> **Aim of the exercise**
Starting at the line with "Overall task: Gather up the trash" and going on through the line with "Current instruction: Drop", reproduce each line in the records below exactly and nothing more.

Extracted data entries
== == ==

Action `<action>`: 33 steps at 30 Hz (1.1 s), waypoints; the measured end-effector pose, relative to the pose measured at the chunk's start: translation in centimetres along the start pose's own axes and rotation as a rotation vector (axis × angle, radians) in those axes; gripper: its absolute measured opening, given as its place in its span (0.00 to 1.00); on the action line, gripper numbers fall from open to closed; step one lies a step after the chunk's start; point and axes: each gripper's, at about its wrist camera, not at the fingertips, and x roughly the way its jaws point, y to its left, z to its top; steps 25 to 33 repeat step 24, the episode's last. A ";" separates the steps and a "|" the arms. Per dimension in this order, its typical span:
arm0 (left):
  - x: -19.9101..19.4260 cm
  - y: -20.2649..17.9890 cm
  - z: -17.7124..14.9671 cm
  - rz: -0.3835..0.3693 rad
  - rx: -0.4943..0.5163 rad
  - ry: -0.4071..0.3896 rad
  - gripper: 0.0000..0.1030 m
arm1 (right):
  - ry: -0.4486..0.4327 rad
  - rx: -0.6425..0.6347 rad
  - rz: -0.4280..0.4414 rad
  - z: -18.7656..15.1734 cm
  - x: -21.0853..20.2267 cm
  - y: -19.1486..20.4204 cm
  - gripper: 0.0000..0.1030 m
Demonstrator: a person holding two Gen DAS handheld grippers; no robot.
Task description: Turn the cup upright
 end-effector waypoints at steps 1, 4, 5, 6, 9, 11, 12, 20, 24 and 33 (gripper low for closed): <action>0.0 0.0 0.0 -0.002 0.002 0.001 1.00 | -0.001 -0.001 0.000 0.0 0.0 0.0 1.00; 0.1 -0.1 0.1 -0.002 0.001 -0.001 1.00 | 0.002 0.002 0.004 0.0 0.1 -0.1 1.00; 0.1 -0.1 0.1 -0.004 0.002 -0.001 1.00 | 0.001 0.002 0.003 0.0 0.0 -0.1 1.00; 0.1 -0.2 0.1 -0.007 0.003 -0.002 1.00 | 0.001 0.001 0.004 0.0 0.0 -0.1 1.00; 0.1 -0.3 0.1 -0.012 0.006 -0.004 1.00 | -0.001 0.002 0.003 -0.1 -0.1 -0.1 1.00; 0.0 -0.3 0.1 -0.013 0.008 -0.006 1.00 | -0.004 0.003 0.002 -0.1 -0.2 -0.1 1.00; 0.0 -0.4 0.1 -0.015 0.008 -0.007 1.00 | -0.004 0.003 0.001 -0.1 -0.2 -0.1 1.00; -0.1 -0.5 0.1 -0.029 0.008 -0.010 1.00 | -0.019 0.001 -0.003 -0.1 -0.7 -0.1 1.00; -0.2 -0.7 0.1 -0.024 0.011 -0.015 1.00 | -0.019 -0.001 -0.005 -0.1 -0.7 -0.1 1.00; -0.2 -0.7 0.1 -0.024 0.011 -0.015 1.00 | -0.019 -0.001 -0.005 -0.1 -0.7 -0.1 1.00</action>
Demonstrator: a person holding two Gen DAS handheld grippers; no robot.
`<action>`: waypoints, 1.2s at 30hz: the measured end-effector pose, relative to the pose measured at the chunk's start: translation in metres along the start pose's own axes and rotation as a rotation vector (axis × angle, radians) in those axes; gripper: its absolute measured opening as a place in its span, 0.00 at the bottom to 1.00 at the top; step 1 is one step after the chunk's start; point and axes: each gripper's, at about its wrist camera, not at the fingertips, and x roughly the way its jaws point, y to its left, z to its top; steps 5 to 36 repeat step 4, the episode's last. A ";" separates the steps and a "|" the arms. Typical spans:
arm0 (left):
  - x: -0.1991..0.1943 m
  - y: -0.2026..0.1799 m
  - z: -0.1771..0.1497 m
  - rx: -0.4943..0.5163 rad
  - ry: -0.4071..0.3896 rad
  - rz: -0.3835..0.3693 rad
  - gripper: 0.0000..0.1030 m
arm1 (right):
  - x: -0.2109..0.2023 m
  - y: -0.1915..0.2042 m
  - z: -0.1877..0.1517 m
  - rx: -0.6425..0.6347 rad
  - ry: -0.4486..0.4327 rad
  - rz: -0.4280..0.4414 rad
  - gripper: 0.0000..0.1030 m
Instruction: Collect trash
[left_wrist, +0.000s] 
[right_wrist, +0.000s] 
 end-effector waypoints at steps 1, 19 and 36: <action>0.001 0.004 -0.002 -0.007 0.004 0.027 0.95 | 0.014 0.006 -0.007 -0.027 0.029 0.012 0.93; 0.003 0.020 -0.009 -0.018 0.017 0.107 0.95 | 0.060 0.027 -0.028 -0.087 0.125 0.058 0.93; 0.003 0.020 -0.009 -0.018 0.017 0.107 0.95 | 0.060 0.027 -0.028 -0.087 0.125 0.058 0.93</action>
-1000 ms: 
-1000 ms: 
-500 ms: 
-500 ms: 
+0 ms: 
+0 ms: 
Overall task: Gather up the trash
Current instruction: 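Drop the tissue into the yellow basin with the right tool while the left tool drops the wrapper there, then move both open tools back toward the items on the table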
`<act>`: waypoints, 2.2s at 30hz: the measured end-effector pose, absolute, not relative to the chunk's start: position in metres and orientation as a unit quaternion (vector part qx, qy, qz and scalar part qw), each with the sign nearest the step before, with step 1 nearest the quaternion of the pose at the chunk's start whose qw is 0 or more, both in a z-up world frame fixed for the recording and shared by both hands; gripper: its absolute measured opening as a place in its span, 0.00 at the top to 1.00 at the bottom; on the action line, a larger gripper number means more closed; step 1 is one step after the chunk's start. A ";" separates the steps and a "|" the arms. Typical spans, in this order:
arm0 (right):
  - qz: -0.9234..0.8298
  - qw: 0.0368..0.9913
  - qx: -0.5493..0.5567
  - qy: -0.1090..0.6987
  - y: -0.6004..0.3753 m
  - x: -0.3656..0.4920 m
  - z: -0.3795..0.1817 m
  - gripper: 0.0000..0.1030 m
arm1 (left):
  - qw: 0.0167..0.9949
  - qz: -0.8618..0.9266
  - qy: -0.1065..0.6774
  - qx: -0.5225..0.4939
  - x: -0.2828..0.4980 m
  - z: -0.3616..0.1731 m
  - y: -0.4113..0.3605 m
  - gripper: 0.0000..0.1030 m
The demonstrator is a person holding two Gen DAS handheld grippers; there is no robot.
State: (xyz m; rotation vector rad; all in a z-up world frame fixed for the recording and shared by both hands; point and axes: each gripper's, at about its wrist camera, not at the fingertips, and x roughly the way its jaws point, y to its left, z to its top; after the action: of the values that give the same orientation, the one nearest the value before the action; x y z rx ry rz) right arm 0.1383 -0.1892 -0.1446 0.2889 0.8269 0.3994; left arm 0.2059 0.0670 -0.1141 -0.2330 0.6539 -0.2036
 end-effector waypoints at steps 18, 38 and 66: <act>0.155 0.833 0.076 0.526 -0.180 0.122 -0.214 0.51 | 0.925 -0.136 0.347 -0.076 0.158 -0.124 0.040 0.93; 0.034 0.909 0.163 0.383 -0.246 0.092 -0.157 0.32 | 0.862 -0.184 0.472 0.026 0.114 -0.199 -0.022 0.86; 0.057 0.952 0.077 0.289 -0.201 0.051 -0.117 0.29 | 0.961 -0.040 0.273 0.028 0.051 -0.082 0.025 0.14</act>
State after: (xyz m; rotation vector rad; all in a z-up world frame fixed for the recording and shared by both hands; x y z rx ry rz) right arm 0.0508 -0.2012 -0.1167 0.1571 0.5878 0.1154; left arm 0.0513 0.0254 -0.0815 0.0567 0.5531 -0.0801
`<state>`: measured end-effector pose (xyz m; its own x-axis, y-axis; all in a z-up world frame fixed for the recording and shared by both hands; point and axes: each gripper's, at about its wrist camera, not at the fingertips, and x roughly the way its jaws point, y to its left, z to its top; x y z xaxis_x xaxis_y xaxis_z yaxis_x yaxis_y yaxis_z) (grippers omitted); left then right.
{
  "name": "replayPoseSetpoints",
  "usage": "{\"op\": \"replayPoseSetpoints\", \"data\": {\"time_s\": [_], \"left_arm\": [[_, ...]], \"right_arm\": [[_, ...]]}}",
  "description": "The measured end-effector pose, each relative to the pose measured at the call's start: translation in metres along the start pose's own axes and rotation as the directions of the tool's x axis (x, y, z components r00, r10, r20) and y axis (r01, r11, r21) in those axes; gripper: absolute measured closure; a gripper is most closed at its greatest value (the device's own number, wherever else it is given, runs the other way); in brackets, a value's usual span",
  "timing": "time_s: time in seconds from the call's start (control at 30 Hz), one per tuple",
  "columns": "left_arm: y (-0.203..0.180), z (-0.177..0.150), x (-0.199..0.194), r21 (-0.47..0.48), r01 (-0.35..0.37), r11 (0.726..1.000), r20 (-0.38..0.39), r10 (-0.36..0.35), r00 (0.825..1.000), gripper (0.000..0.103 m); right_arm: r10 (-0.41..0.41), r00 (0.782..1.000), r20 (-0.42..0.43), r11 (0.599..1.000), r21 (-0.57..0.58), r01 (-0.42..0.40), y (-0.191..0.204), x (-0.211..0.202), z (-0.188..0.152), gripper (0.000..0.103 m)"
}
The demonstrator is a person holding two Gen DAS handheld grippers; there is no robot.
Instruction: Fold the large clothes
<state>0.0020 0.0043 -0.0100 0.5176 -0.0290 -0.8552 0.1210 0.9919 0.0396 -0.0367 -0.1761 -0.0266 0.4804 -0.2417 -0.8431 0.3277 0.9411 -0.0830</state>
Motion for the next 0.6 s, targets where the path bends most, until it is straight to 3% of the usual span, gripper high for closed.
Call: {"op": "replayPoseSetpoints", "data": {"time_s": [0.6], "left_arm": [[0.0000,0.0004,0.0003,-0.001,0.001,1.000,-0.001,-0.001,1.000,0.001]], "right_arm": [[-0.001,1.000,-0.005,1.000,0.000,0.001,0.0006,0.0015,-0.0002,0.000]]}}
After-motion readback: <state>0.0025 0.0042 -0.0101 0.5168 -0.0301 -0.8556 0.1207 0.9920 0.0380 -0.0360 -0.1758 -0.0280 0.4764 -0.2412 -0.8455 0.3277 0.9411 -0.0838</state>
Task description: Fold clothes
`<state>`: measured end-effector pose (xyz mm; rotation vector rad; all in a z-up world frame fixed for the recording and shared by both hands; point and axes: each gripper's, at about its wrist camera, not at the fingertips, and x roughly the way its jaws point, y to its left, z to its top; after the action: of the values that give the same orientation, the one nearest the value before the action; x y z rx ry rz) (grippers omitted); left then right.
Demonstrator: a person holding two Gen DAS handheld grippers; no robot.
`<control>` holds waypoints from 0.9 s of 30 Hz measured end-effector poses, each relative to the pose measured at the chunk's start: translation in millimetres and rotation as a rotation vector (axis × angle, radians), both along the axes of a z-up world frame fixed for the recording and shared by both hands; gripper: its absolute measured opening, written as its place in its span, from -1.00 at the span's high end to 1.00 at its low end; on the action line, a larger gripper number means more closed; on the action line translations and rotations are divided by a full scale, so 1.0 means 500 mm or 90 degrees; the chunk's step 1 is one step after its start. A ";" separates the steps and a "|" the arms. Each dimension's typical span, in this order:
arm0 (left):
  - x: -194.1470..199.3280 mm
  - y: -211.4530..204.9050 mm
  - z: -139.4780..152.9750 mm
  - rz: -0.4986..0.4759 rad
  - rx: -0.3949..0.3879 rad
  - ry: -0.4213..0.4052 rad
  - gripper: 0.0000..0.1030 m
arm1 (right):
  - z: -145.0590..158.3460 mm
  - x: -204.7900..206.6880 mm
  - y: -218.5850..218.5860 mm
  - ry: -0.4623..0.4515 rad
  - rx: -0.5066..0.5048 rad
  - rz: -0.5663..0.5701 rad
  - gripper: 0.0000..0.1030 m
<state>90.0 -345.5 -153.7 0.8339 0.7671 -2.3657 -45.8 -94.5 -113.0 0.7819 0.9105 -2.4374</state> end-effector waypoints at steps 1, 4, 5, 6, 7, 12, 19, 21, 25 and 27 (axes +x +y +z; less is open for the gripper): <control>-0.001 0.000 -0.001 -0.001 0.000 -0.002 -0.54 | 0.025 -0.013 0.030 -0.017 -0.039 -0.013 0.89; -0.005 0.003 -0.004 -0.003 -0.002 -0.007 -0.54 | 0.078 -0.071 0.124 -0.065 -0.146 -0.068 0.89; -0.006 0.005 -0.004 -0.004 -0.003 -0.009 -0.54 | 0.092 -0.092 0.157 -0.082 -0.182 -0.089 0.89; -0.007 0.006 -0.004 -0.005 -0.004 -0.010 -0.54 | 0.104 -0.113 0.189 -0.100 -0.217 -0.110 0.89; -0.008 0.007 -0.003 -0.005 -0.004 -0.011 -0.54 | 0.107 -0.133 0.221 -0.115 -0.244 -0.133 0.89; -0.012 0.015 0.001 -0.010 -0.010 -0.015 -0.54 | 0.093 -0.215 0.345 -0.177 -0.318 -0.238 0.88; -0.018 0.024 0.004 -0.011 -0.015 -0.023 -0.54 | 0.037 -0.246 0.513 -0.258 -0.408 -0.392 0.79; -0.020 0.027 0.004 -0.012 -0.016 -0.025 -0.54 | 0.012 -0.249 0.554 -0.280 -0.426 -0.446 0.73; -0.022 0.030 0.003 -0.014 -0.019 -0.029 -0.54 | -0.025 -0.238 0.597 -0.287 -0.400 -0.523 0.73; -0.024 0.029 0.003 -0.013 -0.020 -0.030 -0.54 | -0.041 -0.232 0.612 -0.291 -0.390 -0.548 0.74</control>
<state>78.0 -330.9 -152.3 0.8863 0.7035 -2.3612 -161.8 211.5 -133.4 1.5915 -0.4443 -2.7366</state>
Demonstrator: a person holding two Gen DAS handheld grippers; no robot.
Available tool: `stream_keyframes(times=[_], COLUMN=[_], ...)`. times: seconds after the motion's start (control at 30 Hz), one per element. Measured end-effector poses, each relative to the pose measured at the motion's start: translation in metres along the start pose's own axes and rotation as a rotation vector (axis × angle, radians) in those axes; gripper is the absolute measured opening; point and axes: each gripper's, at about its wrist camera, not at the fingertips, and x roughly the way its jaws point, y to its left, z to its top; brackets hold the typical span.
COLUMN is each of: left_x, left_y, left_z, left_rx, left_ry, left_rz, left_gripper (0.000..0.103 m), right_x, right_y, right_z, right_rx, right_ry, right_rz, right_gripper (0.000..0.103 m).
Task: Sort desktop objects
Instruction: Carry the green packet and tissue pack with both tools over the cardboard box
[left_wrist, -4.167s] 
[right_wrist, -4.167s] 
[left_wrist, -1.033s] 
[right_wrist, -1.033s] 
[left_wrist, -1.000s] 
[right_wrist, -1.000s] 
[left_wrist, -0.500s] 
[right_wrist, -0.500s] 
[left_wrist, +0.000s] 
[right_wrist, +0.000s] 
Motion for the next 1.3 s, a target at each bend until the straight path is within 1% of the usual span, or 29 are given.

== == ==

> **Answer to this exercise**
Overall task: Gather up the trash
Current instruction: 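Drop the tissue into the yellow basin with the right tool while the left tool drops the wrapper there, then move both open tools back toward the items on the table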

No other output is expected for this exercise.